> **Dataset section**:
★ ★ ★ ★ ★ ★ ★
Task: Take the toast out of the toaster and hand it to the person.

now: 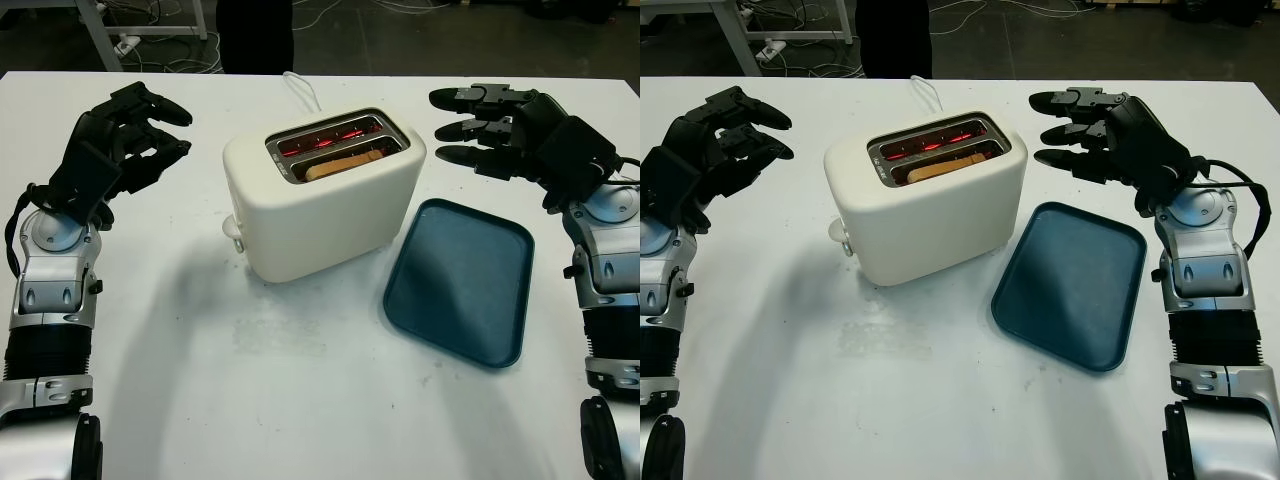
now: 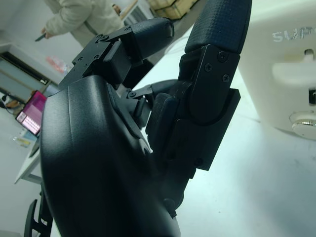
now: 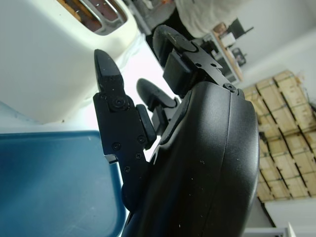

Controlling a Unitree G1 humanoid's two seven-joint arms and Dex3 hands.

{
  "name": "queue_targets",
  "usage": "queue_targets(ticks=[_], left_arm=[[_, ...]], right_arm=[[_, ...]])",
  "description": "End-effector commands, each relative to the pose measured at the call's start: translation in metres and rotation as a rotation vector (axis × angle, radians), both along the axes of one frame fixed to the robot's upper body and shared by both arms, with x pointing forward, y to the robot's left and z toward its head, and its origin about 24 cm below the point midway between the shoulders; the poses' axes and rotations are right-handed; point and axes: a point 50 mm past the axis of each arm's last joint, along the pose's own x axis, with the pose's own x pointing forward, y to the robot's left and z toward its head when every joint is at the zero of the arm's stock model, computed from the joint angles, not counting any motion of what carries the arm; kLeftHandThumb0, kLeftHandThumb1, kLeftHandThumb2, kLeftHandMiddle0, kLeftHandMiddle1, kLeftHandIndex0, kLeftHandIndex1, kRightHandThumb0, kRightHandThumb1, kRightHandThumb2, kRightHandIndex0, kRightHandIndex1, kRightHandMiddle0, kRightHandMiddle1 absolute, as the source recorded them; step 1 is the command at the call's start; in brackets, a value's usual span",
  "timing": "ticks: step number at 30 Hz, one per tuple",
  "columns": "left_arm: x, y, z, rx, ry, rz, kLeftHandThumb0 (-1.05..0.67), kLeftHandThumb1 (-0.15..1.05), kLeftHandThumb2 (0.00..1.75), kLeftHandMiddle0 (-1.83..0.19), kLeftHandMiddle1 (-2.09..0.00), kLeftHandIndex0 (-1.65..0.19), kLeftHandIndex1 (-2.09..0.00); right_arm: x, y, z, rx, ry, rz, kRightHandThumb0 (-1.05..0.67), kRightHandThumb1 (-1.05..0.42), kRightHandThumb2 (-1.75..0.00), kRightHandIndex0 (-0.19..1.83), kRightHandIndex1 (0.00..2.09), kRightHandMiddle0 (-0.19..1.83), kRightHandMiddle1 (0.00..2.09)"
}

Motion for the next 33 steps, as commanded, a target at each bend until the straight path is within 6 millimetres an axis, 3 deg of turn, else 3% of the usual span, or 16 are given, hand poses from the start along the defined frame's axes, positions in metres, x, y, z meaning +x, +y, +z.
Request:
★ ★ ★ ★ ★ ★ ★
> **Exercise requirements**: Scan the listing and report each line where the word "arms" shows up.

> **Answer below**:
Controlling a Unitree G1 humanoid's two seven-joint arms and Dex3 hands.
  "description": "End-effector commands, each relative to the pose measured at the call's start: translation in metres and rotation as a rotation vector (axis × angle, radians), both along the axes of one frame fixed to the robot's upper body and shared by both arms, with x pointing forward, y to the robot's left and z toward its head, and its origin about 24 cm below the point midway between the shoulders; the poses' axes and rotations are right-handed; point and axes: a point 50 mm past the axis of each arm's last joint, along the pose's own x axis, with the pose's own x pointing forward, y to the robot's left and z toward its head when every joint is at the zero of the arm's stock model, computed from the joint angles, not counting any motion of what carries the arm; kLeftHandThumb0, kLeftHandThumb1, kLeftHandThumb2, kLeftHandMiddle0, kLeftHandMiddle1, kLeftHandIndex0, kLeftHandIndex1, kRightHandThumb0, kRightHandThumb1, kRightHandThumb2, kRightHandIndex0, kRightHandIndex1, kRightHandMiddle0, kRightHandMiddle1 absolute, as the source recorded them; step 1 is the command at the call's start; in brackets, a value's usual span",

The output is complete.